What to produce » Word for word, copy the entire listing below, but do not carry over any pictures.
=== Section Start ===
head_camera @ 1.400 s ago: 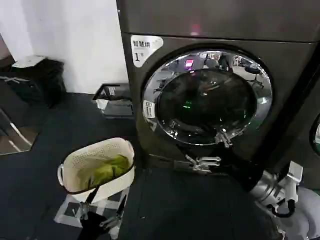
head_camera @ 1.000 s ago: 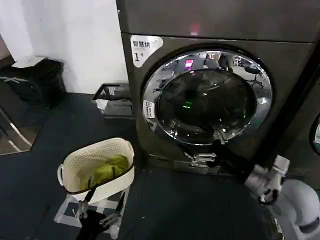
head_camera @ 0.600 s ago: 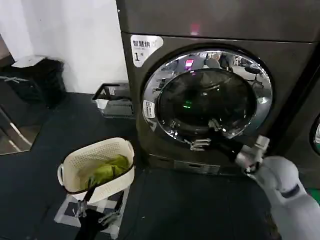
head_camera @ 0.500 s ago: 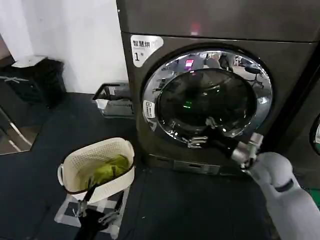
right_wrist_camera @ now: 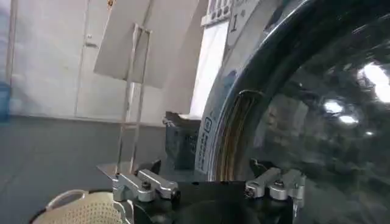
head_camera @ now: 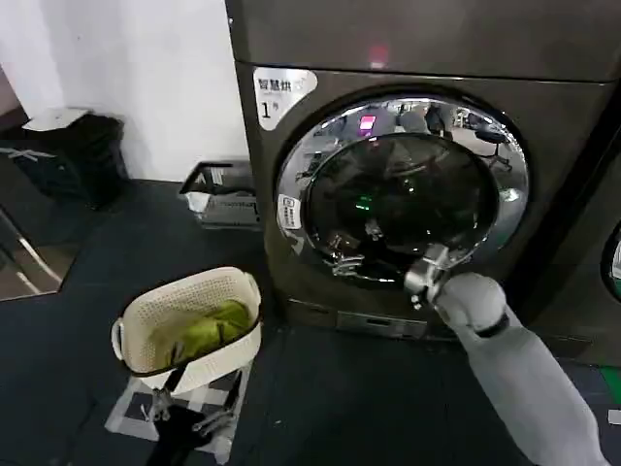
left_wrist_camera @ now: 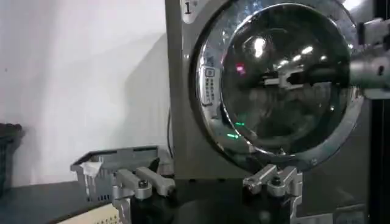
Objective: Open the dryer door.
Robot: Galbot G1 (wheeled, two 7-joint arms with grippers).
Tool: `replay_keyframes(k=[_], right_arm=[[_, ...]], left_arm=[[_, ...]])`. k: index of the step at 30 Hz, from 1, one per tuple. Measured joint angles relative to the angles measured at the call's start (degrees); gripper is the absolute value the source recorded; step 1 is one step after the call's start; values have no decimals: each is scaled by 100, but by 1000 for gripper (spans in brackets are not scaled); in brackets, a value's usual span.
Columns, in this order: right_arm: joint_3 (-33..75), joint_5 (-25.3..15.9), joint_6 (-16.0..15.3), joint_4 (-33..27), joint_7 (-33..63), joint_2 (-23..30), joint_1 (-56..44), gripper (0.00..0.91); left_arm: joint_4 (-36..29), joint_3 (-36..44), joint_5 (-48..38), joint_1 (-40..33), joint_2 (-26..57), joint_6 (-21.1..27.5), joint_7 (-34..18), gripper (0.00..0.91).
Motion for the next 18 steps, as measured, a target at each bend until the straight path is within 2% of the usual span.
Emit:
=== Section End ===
Reply to the exercise »
head_camera @ 1.400 s ago: 
head_camera @ 1.000 s ago: 
head_camera @ 0.600 s ago: 
head_camera @ 0.500 s ago: 
right_wrist_camera @ now: 
head_camera @ now: 
left_wrist_camera @ now: 
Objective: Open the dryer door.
Robot: Galbot G1 (wheeled, two 7-joint arms with grippers).
Tool: `replay_keyframes(k=[_], right_arm=[[_, ...]], left_arm=[[_, ...]])`. k: index of the step at 30 Hz, from 1, one per tuple. Measured joint angles relative to the angles measured at the call's start (degrees); gripper is the absolute value the source recorded; step 1 is one step after the call's start; values have no decimals: each is scaled by 100, but by 1000 for gripper (spans in brackets are not scaled); in brackets, a value's usual span.
Columns, in this order: right_arm: joint_3 (-33..75), joint_5 (-25.3..15.9), joint_6 (-16.0..15.3), joint_4 (-33..27), joint_7 (-33..63), joint_2 (-23..30), joint_1 (-56..44), gripper (0.00..0.91); left_arm: joint_4 (-36..29), joint_3 (-36..44), joint_5 (-48..38), joint_1 (-40..33), joint_2 (-26..57), joint_6 (-21.1..27.5), joint_7 (-34..18), gripper (0.00..0.91).
Motion for the next 18 steps, as measured, a target at each bend until the straight path is within 2% of the usual span.
Emit:

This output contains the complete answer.